Top Stories


    Jan 01, 2016

    Brussels cancels New Year's Eve festivities


    BRUSSELS on Wednesday cancelled New Year's Eve celebrations due to terrorism fears as Europe prepared to see in 2016 under tight security, while in Turkey, police detained two Islamic State suspects over a plot to attack Ankara.

    Belgian authorities said a firework display and festivities to welcome the new year that drew 100,000 people last year will not go ahead, after revealing an alleged terrorist plan to attack the capital during the holiday.

    The decision came the day after two people were arrested on suspicion of preparing attacks on "emblematic sites" in Brussels during the celebrations and after another man was questioned over links to last month's Paris attacks.

    "Unfortunately, we have been forced to cancel the fireworks and all that was planned for tomorrow (today) evening," mayor Yvan Mayeur told Belgian broadcaster RTBF. "It's better not to take any risks."

    Despite safety concerns, Sydney stuck to its plans for the celebrations from the Harbour Bridge and Opera House - traditionally the world's first major event to ring in the new year - with its biggest fireworks display ever.

    In Paris, where 130 people were killed by Islamists on Nov 13, the annual fireworks display on the Champs-Elysees has been called off and 11,000 police, soldiers and firefighters will patrol the French capital.

    Moscow's Red Square, traditionally a place where people gather to ring in the new year, will be closed to revellers on Dec 31 while Vienna has also beefed up security ahead of the celebrations.

    In New York City, where 1 million people pack into Times Square every year, officials said that 6,000 officers, some plain-clothes, will be on hand to watch over celebrations.

    In Turkey, meanwhile, officials said two Islamic State suspects, reportedly both Turks, were planning to stage suicide bombings in the centre of the capital Ankara, which is expected to be packed with revellers on the night of Dec 31.

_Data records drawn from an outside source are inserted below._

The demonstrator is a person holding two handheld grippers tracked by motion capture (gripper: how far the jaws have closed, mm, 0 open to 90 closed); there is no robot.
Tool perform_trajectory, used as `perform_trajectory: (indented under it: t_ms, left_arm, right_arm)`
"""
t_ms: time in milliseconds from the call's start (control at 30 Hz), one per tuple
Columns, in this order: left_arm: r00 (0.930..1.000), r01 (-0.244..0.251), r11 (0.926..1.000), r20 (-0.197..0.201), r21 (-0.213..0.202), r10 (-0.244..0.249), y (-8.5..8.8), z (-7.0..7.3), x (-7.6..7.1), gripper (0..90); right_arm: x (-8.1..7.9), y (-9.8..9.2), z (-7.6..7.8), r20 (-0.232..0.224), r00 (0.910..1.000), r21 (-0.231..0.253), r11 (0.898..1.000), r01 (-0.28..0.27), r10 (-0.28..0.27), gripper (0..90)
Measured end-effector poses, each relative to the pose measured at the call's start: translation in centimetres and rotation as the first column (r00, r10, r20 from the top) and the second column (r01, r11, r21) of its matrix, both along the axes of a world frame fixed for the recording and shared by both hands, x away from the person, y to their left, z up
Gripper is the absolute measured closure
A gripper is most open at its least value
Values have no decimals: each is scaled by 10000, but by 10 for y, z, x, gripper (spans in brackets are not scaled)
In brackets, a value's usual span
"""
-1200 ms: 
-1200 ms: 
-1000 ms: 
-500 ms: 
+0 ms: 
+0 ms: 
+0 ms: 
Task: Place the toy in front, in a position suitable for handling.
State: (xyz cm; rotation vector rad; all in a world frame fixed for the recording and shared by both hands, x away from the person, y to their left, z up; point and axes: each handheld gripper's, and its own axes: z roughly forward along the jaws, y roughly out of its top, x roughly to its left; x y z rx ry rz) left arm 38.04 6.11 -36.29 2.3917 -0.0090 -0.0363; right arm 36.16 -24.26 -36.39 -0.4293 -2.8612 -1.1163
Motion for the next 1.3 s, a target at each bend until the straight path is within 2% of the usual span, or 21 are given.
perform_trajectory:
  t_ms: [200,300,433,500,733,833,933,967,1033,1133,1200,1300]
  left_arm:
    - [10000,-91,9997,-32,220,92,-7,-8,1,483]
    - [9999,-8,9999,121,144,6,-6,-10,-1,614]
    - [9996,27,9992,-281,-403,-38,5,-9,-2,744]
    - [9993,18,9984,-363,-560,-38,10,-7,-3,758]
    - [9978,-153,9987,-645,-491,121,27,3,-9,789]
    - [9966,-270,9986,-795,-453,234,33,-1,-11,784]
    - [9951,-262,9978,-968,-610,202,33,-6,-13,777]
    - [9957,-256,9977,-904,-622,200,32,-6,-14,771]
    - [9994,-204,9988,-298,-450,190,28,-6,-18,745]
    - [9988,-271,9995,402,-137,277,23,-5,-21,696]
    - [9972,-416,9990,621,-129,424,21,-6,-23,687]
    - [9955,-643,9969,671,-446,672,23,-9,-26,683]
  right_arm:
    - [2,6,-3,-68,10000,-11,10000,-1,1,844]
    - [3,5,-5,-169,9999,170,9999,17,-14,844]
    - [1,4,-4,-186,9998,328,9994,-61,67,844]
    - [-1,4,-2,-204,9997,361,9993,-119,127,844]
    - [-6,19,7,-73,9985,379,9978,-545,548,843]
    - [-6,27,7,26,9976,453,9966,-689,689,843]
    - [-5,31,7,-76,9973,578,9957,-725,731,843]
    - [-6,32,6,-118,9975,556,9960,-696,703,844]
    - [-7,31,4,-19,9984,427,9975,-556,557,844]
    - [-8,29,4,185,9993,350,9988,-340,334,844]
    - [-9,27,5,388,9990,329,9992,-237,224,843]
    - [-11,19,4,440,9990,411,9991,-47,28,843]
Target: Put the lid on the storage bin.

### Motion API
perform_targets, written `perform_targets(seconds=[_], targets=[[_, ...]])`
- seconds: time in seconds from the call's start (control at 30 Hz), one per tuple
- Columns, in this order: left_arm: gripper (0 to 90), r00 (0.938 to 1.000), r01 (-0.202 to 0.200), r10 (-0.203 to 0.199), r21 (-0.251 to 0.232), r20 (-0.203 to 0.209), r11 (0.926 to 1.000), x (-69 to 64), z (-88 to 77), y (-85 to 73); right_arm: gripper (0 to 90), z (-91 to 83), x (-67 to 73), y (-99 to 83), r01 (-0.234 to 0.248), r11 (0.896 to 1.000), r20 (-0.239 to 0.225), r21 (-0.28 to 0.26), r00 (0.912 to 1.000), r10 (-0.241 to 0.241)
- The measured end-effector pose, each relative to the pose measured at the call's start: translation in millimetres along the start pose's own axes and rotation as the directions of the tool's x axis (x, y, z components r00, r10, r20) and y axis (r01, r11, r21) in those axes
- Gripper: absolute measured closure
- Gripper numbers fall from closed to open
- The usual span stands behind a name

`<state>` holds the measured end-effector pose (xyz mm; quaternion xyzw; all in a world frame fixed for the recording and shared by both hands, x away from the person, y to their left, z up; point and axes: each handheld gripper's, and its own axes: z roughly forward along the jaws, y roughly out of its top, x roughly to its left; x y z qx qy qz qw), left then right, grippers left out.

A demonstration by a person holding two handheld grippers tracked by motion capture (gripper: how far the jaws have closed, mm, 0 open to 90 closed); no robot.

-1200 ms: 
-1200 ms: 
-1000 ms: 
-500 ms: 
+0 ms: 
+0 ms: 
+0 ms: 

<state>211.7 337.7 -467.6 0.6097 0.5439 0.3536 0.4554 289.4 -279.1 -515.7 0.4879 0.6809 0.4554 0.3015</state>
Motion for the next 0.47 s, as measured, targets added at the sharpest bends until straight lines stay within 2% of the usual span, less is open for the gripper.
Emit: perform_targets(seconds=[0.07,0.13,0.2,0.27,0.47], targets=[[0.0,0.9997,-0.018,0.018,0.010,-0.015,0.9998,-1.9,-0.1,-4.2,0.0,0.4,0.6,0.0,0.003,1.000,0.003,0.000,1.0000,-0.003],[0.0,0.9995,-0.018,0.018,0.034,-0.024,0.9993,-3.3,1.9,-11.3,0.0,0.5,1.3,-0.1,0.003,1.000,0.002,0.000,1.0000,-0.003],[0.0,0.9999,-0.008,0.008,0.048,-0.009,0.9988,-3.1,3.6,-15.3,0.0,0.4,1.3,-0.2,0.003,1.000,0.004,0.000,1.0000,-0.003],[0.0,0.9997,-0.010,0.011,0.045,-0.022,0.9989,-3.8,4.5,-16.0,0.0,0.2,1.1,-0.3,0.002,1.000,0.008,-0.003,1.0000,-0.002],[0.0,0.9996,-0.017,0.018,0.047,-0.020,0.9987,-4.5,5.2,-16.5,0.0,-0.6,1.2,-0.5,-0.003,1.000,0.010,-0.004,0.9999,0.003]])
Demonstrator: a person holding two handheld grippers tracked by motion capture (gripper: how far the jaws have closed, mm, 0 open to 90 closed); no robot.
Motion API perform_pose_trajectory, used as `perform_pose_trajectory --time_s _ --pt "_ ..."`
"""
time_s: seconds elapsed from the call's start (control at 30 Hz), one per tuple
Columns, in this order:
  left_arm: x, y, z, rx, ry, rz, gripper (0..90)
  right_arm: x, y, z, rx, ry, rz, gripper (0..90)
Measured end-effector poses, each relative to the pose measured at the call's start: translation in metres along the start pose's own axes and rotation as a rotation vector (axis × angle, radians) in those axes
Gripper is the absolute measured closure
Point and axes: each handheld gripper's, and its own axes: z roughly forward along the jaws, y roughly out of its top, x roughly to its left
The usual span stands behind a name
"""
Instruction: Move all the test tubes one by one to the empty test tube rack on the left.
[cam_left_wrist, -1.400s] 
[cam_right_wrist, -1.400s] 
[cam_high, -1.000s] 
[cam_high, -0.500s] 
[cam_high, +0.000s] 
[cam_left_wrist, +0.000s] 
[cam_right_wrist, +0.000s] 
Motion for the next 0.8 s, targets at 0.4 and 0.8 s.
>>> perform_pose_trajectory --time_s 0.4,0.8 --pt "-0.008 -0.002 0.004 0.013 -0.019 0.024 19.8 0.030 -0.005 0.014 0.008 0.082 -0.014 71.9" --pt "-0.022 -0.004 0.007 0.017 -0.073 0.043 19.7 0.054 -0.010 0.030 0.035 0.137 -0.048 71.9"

    Turkey has been on a high security alert since October, when two suicide bombers blew themselves up in a crowd of peace activists in Ankara, killing 103 people in the worst attack in the country's modern history.

    According to the private NTV television, counter-terrorism police arrested the pair in the Mamak district on the outskirts of the capital, which is home to more than 5 million people.